Work to be completed
Copy each line of the following data that contains "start".

Information shown

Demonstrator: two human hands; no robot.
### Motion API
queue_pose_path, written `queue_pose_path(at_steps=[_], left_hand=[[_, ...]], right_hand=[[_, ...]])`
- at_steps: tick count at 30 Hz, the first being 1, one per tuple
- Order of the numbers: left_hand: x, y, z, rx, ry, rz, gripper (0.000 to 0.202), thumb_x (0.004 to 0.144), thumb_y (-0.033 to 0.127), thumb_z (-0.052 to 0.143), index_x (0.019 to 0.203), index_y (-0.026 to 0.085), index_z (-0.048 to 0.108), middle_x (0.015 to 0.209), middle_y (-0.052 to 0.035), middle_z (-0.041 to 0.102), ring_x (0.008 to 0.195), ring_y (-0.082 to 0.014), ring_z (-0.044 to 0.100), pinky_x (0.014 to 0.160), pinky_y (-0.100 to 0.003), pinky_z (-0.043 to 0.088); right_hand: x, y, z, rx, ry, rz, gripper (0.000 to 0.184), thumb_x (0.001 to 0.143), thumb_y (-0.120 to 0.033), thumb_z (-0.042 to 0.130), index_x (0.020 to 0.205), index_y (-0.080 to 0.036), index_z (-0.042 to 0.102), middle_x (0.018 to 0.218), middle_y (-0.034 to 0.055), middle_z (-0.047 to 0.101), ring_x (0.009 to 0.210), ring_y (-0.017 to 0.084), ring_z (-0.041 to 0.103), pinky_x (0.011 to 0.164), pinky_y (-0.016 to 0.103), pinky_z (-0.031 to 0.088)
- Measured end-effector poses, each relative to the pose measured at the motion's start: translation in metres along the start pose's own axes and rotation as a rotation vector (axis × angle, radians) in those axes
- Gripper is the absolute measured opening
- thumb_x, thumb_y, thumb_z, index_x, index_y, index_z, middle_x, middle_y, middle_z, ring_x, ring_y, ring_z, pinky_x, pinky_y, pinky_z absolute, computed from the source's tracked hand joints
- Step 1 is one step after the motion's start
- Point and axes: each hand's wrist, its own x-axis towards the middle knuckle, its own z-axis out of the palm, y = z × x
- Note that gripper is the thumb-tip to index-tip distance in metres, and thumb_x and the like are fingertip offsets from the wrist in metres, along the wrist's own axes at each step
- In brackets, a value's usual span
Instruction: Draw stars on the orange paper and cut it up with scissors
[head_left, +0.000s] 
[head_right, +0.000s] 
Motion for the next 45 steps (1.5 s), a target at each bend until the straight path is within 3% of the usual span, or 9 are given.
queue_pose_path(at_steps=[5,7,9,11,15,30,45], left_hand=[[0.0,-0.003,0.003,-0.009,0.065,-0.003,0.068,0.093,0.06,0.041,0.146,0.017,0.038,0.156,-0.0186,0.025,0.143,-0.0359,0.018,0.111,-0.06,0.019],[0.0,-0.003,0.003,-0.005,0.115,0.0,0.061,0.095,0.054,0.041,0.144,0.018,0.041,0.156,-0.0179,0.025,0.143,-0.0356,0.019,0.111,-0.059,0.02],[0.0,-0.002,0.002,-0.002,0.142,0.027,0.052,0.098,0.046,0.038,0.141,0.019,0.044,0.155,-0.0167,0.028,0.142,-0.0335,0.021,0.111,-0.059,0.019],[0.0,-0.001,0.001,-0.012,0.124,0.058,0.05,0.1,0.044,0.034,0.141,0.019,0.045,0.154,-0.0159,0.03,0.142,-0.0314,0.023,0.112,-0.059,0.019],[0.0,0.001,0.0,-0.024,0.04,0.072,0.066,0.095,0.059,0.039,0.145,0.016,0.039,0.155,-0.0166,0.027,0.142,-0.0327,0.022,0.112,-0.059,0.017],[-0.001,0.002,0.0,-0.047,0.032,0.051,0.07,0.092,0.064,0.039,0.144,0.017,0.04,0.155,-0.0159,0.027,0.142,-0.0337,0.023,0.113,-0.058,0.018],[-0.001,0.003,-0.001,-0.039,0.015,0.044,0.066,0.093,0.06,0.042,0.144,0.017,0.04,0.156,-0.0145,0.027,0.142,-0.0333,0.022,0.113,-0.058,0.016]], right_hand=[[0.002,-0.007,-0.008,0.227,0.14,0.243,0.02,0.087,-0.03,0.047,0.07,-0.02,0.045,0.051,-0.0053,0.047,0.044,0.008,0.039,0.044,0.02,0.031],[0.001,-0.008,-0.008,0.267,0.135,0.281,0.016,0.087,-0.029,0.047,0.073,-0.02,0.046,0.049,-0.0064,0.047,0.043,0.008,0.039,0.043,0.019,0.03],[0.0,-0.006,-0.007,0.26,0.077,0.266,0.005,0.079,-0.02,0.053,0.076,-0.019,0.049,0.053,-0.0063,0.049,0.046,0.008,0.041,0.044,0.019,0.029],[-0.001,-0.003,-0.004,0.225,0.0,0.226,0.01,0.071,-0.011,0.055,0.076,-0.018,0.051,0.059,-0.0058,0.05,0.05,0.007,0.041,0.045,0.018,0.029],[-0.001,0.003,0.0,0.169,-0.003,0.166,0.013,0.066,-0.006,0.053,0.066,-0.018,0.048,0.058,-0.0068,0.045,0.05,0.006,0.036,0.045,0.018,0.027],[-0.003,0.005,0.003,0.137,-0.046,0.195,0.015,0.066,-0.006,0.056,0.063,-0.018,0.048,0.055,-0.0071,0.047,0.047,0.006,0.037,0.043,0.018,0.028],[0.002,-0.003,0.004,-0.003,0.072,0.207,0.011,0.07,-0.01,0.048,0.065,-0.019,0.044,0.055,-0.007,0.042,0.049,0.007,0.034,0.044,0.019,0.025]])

Answer to this task
- Measured end-effector poses, each relative to the pose measured at the motion's start: translation in metres along the start pose's own axes and rotation as a rotation vector (axis × angle, radians) in those axes
- Step 1 is one step after the motion's start

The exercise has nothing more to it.